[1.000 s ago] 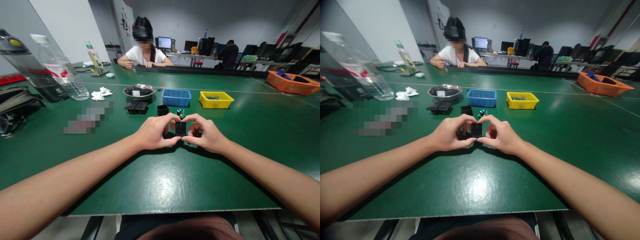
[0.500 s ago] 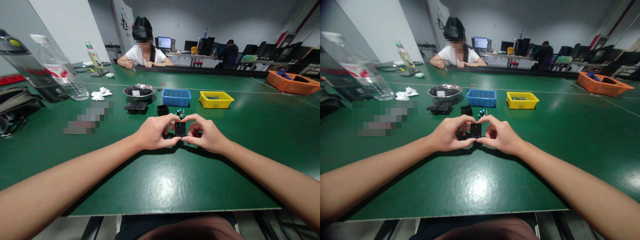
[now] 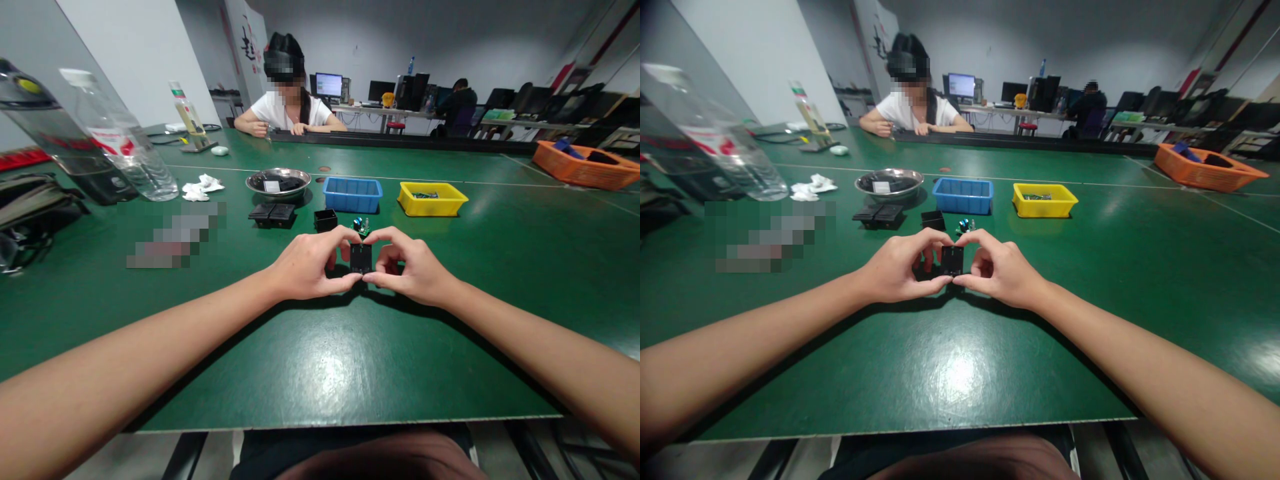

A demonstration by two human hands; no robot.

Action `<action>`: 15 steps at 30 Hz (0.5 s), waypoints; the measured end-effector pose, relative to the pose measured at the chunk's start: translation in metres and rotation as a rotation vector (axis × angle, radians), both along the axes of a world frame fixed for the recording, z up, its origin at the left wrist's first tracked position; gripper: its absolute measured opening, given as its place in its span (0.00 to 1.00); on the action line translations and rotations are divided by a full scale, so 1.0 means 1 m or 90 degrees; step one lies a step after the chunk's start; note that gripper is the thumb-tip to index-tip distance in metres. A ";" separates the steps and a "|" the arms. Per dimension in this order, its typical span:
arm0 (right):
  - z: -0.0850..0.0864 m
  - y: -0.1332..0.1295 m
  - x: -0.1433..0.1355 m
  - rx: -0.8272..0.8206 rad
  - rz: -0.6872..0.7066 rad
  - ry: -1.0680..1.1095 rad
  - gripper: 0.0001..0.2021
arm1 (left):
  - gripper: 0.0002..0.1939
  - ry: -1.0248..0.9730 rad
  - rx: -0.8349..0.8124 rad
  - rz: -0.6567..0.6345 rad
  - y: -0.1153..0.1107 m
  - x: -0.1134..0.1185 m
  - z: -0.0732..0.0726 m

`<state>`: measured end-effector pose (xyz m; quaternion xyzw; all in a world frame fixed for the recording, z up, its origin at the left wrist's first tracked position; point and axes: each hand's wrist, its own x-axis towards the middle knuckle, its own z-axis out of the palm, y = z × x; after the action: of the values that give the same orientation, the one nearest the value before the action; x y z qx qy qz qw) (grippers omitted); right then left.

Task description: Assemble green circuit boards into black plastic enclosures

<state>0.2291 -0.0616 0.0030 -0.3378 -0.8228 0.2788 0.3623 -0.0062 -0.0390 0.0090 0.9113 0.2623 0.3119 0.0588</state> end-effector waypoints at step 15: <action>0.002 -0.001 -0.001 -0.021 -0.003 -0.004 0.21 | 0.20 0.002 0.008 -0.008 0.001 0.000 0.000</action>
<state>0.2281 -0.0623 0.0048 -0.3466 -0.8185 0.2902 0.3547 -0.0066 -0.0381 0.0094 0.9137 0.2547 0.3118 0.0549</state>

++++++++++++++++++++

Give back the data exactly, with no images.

[1.000 s ago] 
[0.500 s ago] 
[now] 

A demonstration by two human hands; no robot.

Action `<action>`: 15 steps at 30 Hz (0.5 s), waypoints; the measured end-effector pose, relative to the pose measured at the chunk's start: translation in metres and rotation as a rotation vector (axis × angle, radians), both along the axes of a world frame fixed for the recording, z up, its origin at the left wrist's first tracked position; gripper: its absolute measured opening, given as its place in its span (0.00 to 1.00); on the action line translations and rotations are divided by a full scale, so 1.0 means 1 m or 90 degrees; step one lies a step after the chunk's start; note that gripper is the thumb-tip to index-tip distance in metres. A ";" separates the steps and a "|" the arms. Per dimension in this order, its typical span:
arm0 (right):
  - z: -0.0850..0.0864 m
  - y: -0.1332..0.1295 m
  - x: -0.1433..0.1355 m
  - rx: -0.8272..0.8206 rad
  - rz: -0.6872..0.7066 rad
  - ry: -1.0680..1.1095 rad
  - gripper: 0.0001..0.2021
arm1 (left):
  - gripper: 0.0002..0.1939
  - ry: -1.0248..0.9730 rad
  - rx: -0.8349..0.8124 rad
  - rz: -0.6567..0.6345 rad
  - y: -0.1153..0.1107 m
  - x: -0.1134..0.1185 m
  - z: -0.0732..0.0726 m

`<state>`: measured end-effector pose (xyz m; quaternion xyzw; all in a world frame fixed for the recording, z up, its origin at the left wrist's first tracked position; point and axes: each hand's wrist, its own x-axis towards the middle knuckle, its own z-axis out of the palm, y = z × x; after the action: of the values that give the same orientation, the one nearest the value before the action; x y z qx qy qz qw) (grippers omitted); right then left.

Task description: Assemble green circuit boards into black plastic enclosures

<state>0.2291 -0.0616 0.0030 -0.3378 -0.8228 0.2788 0.3623 -0.0062 -0.0390 0.0090 0.9113 0.2623 0.3119 0.0588</state> end-effector waypoints at step 15: <action>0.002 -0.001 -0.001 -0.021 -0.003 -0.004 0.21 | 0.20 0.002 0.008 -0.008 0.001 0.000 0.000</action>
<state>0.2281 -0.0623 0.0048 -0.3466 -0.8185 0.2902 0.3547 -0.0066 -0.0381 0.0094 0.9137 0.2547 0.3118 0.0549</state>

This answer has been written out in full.